=== DATA SEGMENT ===

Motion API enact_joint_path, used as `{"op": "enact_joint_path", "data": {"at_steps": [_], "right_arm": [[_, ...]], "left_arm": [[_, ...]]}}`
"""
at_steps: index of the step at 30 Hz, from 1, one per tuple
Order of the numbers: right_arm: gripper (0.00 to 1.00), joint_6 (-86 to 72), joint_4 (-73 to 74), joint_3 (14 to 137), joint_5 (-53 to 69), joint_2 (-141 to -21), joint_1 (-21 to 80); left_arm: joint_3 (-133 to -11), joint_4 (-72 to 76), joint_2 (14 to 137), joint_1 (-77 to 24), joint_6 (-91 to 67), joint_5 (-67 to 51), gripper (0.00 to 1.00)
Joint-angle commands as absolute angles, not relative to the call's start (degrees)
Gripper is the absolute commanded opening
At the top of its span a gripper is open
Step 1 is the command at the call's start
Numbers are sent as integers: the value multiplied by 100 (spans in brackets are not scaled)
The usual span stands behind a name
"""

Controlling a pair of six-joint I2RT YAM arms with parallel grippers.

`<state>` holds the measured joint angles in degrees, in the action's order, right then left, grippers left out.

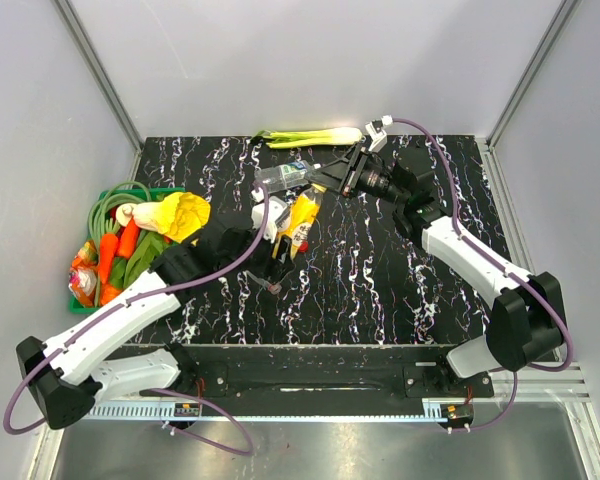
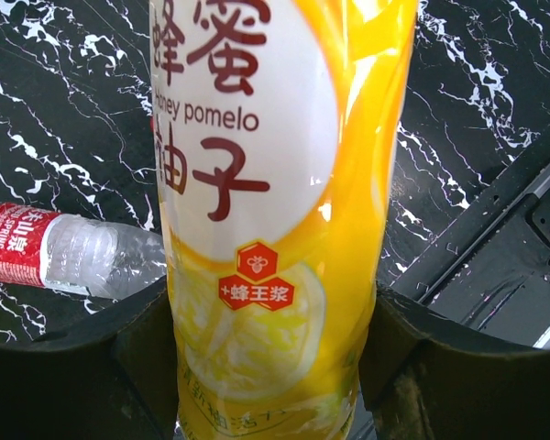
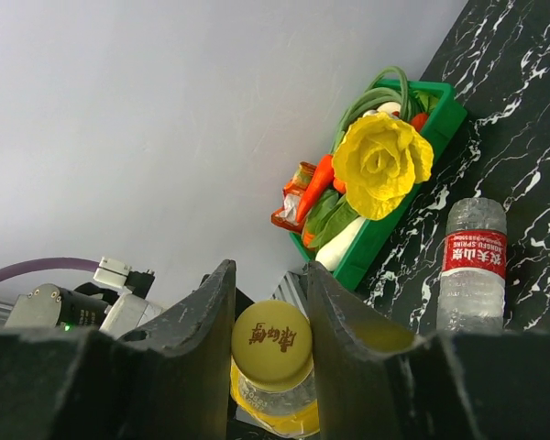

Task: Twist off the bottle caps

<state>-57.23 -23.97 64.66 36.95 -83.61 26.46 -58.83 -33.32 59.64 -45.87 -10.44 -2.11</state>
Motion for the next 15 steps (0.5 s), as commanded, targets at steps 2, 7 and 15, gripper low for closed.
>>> {"op": "enact_joint_path", "data": {"at_steps": [2, 7, 15], "right_arm": [[0, -5555, -2356, 6609, 3955, -8393, 2725], [0, -5362, -2153, 6627, 4052, -8481, 2725], [0, -5212, -2074, 6627, 4140, -8481, 2716]], "left_arm": [[-6021, -3191, 6205, -4588, -1300, 325, 45], [-5959, -3138, 6372, -4588, -1494, 299, 44], [-5705, -2664, 6372, -4500, -1731, -200, 43]]}}
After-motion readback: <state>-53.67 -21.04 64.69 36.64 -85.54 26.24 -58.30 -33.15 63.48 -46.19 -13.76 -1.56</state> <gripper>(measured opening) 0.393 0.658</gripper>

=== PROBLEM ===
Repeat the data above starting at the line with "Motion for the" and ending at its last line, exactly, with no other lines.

=== ANSWER SPACE ===
Motion for the next 15 steps (0.5 s), as commanded, targets at steps 2, 7 and 15, gripper low for closed.
>>> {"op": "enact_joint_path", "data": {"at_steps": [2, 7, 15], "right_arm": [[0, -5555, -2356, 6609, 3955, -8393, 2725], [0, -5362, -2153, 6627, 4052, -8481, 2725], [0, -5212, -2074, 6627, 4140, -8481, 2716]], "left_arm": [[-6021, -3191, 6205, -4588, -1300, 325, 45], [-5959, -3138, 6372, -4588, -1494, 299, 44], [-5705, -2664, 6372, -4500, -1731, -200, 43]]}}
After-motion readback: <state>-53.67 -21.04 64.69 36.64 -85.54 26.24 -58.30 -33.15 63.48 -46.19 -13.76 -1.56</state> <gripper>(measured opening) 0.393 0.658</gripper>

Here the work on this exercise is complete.